TypeScript and Code Organization
The workspace uses strict TypeScript settings, project references, shared path aliases, Vue type checking, and package-level builds. The codebase separates generic UI, data models, shared API logic, application modules, and shell-level orchestration.
The strict typing is visible not only in normal component props but also in deeper abstractions: table column definitions, typed model children, typed collections, route definitions, store interfaces, pagination, and model loaders.

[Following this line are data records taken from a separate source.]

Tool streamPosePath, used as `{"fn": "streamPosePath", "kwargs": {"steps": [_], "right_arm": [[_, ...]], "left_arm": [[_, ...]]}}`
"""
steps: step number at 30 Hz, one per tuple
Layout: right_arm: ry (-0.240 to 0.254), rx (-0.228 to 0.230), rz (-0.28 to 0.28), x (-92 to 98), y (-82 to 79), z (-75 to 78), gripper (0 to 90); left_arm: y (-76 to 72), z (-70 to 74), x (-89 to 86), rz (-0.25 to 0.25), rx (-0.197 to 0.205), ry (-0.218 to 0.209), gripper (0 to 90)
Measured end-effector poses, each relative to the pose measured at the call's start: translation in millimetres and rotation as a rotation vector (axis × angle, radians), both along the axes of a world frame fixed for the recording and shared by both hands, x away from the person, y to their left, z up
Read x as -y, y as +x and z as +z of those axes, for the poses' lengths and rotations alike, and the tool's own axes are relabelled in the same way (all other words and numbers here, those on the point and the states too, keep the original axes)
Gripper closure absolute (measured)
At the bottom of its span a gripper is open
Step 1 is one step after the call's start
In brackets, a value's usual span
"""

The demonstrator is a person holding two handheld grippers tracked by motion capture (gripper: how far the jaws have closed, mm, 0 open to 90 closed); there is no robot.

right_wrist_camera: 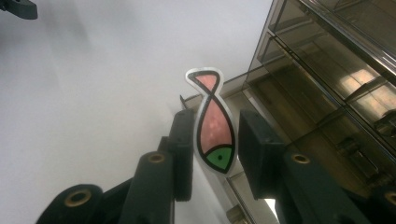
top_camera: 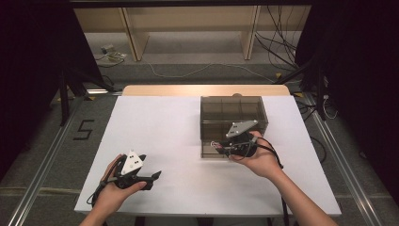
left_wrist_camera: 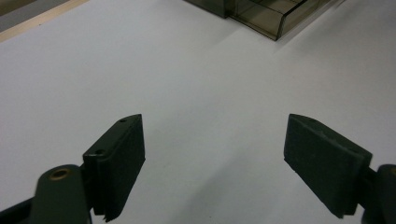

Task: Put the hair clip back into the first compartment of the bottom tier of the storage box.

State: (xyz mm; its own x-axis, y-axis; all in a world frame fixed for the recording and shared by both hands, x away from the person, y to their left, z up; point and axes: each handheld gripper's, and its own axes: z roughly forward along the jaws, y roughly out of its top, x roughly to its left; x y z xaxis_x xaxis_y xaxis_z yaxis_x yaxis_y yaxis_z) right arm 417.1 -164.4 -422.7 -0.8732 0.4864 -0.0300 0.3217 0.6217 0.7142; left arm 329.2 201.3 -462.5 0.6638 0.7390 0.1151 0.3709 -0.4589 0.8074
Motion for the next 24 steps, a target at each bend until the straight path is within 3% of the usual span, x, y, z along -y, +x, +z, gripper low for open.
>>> {"fn": "streamPosePath", "kwargs": {"steps": [24], "right_arm": [[-0.010, 0.001, -0.005, -5.8, 2.7, -1.3, 67.6]], "left_arm": [[0.1, 0.1, -0.1, -0.004, 0.001, 0.006, 20.5]]}}
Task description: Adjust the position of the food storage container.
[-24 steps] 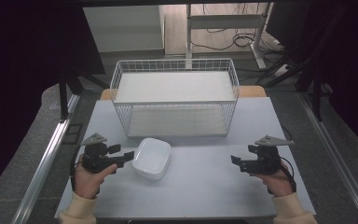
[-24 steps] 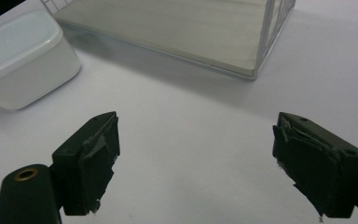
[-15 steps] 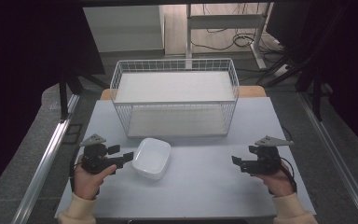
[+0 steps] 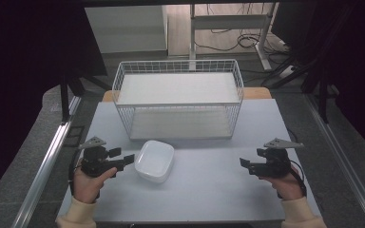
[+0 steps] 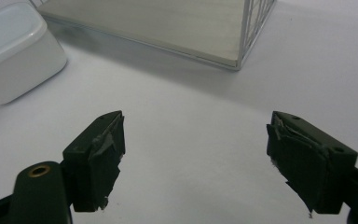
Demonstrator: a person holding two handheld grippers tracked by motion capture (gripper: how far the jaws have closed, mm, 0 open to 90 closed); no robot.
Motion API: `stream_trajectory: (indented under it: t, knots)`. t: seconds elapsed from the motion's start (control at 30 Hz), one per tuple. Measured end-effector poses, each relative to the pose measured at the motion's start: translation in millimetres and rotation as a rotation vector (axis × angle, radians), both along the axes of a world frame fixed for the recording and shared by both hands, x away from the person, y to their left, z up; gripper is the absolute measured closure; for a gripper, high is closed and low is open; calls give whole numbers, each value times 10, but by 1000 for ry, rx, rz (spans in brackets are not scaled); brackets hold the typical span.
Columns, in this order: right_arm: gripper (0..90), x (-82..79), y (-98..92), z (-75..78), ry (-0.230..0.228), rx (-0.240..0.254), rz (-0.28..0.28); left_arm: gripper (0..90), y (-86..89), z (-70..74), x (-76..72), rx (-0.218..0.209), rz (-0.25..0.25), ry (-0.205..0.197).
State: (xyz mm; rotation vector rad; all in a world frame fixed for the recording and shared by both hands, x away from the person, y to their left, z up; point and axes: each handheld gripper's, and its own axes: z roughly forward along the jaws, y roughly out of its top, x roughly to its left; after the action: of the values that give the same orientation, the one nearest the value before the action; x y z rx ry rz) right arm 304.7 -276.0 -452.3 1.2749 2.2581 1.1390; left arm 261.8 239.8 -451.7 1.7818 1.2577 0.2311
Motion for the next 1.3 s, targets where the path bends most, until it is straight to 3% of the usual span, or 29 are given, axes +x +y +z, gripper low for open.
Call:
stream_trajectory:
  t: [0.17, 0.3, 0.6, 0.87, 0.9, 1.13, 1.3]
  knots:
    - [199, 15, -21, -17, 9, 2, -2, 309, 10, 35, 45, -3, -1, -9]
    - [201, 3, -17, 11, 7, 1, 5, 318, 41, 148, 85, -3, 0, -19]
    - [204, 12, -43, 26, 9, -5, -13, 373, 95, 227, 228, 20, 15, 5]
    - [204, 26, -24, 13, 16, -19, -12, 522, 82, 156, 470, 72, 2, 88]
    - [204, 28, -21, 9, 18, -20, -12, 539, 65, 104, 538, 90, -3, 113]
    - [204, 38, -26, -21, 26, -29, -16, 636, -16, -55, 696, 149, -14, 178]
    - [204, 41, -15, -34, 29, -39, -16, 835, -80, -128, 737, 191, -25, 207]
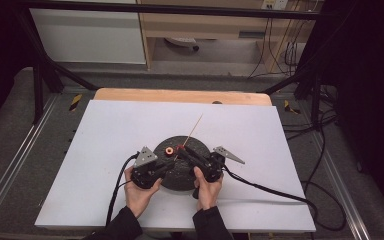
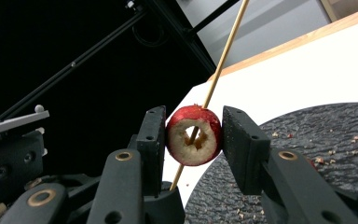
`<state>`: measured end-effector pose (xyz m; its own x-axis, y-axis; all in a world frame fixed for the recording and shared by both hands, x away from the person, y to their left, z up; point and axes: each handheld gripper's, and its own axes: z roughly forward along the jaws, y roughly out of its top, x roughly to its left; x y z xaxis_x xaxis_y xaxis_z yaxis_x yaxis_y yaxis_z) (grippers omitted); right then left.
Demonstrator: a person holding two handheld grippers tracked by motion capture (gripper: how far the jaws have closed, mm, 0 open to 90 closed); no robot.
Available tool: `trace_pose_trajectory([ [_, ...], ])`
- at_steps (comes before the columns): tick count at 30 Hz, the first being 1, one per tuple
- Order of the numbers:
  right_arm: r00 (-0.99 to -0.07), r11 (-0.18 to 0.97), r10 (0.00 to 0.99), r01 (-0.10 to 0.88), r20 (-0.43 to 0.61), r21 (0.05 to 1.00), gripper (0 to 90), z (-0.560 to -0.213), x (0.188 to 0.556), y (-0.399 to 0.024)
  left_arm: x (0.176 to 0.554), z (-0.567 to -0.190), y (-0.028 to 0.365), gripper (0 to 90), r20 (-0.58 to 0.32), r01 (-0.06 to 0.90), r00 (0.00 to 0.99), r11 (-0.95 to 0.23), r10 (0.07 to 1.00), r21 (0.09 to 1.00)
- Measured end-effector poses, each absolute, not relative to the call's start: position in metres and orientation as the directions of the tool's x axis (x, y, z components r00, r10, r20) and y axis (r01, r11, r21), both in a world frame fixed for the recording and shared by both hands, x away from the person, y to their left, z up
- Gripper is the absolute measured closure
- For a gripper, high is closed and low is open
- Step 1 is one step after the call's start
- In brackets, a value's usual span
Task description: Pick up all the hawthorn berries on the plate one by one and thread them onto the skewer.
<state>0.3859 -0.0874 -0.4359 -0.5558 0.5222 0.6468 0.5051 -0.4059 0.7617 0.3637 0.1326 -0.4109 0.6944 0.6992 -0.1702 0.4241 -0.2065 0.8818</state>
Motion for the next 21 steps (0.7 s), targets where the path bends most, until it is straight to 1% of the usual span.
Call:
trace_pose_trajectory([
  [8, -0.567, -0.372, 0.532, 0.511, 0.629, 0.775, 59.9, -0.436, 0.385, -0.088, 0.362, -0.412, 0.134, 88.7, -0.164, 0.422, 0.7, -0.217, 0.695, 0.88],
  [13, -0.572, -0.335, 0.574, 0.488, 0.586, 0.806, 47.4, -0.431, 0.385, -0.092, 0.36, -0.412, 0.144, 88.7, -0.16, 0.421, 0.698, -0.219, 0.698, 0.88],
  [16, -0.577, -0.295, 0.594, 0.491, 0.56, 0.82, 40.1, -0.427, 0.387, -0.097, 0.358, -0.413, 0.152, 88.7, -0.16, 0.426, 0.694, -0.22, 0.702, 0.878],
  [21, -0.596, -0.191, 0.629, 0.504, 0.499, 0.843, 24.1, -0.422, 0.392, -0.104, 0.354, -0.415, 0.166, 88.7, -0.154, 0.434, 0.69, -0.234, 0.707, 0.87],
])
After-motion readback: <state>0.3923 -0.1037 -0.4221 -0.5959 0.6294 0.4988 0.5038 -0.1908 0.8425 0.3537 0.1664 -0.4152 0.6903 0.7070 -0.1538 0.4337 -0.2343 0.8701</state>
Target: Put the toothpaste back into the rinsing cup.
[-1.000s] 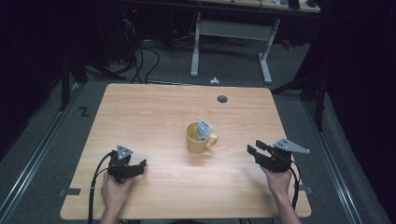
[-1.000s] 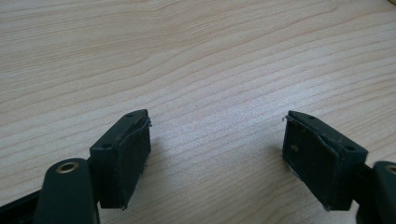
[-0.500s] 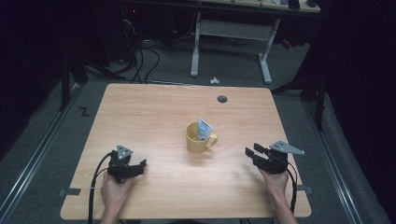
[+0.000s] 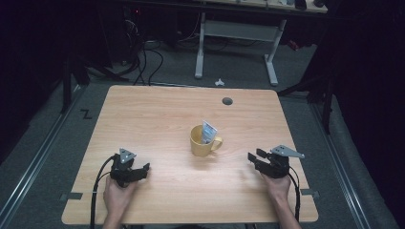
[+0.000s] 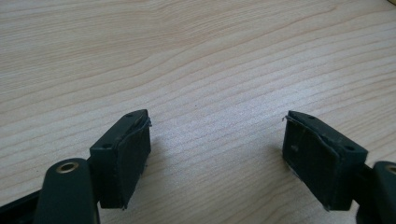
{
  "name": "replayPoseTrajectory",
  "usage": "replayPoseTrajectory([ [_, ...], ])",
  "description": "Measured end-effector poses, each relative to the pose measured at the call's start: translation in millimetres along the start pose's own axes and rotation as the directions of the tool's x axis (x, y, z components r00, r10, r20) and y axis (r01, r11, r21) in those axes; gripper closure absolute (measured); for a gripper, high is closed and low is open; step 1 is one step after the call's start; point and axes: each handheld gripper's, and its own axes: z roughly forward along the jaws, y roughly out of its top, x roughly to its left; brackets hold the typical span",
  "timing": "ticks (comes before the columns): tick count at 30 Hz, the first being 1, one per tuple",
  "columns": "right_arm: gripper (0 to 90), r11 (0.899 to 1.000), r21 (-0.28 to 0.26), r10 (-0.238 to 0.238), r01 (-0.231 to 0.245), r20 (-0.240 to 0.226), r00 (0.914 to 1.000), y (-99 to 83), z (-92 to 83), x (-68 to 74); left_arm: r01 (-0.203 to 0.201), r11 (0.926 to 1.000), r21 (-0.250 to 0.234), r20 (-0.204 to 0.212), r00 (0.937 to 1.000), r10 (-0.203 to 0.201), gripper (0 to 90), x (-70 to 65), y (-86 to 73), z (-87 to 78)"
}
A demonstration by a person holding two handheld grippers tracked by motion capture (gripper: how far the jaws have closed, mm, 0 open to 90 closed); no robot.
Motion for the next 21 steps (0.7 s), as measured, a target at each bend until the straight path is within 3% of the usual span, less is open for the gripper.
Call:
replayPoseTrajectory([
  [8, 51.3, 1.0, 0.026, -0.007, 0.007, 0.011, 0.9999, -1.8, 8.0, 1.0, 0.0, 1.0, 0.0, 0.0, 1.0, 0.0, 23.6, 0.0, 0.0, 0.0],
  [13, 51.4, 0.998, 0.051, -0.042, 0.04, 0.046, 0.998, -3.2, 13.6, 0.2, 0.0, 1.0, 0.0, 0.0, 1.0, 0.0, 23.6, 0.0, 0.0, 0.0],
  [21, 51.4, 0.995, 0.089, -0.056, 0.049, 0.079, 0.9953, -5.5, 19.0, -2.0, 0.0, 1.0, 0.0, 0.0, 1.0, 0.0, 23.6, 0.0, 0.0, 0.0],
])
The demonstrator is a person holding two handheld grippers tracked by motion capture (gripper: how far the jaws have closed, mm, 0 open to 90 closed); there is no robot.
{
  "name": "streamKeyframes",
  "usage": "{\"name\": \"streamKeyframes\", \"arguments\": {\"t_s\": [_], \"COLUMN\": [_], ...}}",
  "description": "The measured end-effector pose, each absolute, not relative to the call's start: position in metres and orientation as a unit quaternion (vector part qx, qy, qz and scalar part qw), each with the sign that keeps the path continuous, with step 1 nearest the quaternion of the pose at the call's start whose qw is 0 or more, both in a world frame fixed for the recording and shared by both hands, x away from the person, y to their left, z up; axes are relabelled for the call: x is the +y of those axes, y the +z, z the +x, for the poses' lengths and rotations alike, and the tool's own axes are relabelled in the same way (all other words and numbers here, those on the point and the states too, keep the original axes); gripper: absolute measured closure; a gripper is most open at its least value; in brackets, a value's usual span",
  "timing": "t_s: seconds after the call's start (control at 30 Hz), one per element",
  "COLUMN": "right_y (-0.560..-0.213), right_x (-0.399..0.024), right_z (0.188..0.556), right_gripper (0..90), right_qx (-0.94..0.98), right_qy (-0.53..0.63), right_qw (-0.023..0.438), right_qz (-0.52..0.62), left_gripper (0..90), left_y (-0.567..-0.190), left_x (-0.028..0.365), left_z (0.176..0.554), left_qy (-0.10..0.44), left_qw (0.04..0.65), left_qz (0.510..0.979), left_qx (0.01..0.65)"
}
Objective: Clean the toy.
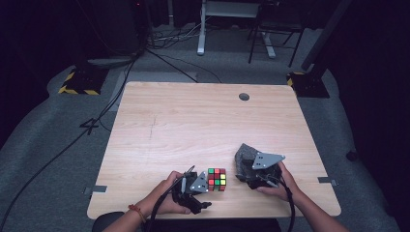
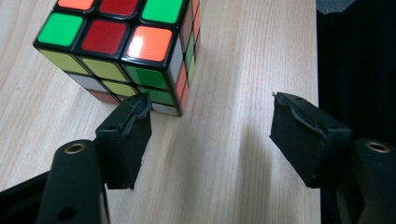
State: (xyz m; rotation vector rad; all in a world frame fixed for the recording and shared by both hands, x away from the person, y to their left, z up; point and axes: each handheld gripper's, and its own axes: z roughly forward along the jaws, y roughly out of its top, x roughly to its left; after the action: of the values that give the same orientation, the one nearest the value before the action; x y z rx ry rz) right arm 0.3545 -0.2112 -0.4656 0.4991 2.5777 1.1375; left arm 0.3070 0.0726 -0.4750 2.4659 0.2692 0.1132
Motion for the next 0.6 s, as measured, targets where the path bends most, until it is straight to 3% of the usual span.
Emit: {"name": "streamKeyframes", "arguments": {"t_s": [0.27,0.5,0.6], "right_y": [-0.47,-0.471,-0.471], "right_x": [-0.198,-0.189,-0.186], "right_z": [0.355,0.355,0.354], "right_gripper": [39.0,39.3,39.2], "right_qx": [0.901,0.905,0.906], "right_qy": [0.385,0.383,0.384], "right_qw": [0.131,0.125,0.12], "right_qz": [0.152,0.138,0.129], "left_gripper": [16.2,15.9,15.3], "left_y": [-0.478,-0.475,-0.473], "left_x": [0.083,0.067,0.063], "left_z": [0.332,0.355,0.365], "left_qy": [0.038,0.042,0.017], "left_qw": [0.338,0.344,0.364], "left_qz": [0.932,0.932,0.926], "left_qx": [0.124,0.103,0.099]}}
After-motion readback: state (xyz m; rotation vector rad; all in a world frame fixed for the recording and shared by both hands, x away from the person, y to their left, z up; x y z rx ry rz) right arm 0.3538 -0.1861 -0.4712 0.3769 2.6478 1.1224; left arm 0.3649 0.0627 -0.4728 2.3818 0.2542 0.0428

Business Domains Implemented
The source includes modules and model structures for multiple enterprise areas:
- sales orders and sales invoices;
- supplier invoices and payments;
- accounting, fiscal years, accounts, journal entries, bank accounts;
- inventory, items, item groups, item types, item attributes, price lists, campaigns;
- purchase orders and procurement suggestions;
- work orders, materials, time reports, statuses, forms;
- projects, scheduling, Gantt-style views, project settings;
- HRM employees and work schedules;
- contact center organizations and persons;
- document center, document approval groups, document automation, files;
- facility objects, systems, and units;
- users, roles, permissions, settings, and authorization;
- reports and dashboards.
This range matters because reusable frontend architecture is tested by domain diversity. A framework that works for editable sales order lines, document approval rules, work order materials, HR schedules, and inventory attributes is solving more than isolated page composition.
Engineering Value
The main engineering value of BOOST is that it treats frontend development as a product platform problem. The codebase shows the ability to design abstractions that reduce repetition across many business modules while still handling complex UX and data cases.
For technical reviewers, the strongest signals are:
- independent modular Vue apps coordinated by a shell;
- reusable app factory and route parser;
- custom model/store abstraction rather than only component-local state;
- IndexedDB caching with sync verification;
- custom virtual editable table;
- crossfilter-based local filtering;
- custom UI framework instead of dependence on a generic UI kit;
- strict TypeScript across a large Vue codebase.
For HR or non-technical reviewers, the project demonstrates senior frontend ownership: I built the application architecture, data layer, and UI framework required for a complex enterprise system, not only individual screens.
Technologies
Vue 3, TypeScript, Vite, Vue Router, Vue I18n, IndexedDB, Web Workers, MQTT over WebSocket, Axios, crossfilter2, SCSS, custom component framework, custom domain model layer, virtual scrolling, editable data grids, strict TypeScript, monorepo workspace architecture.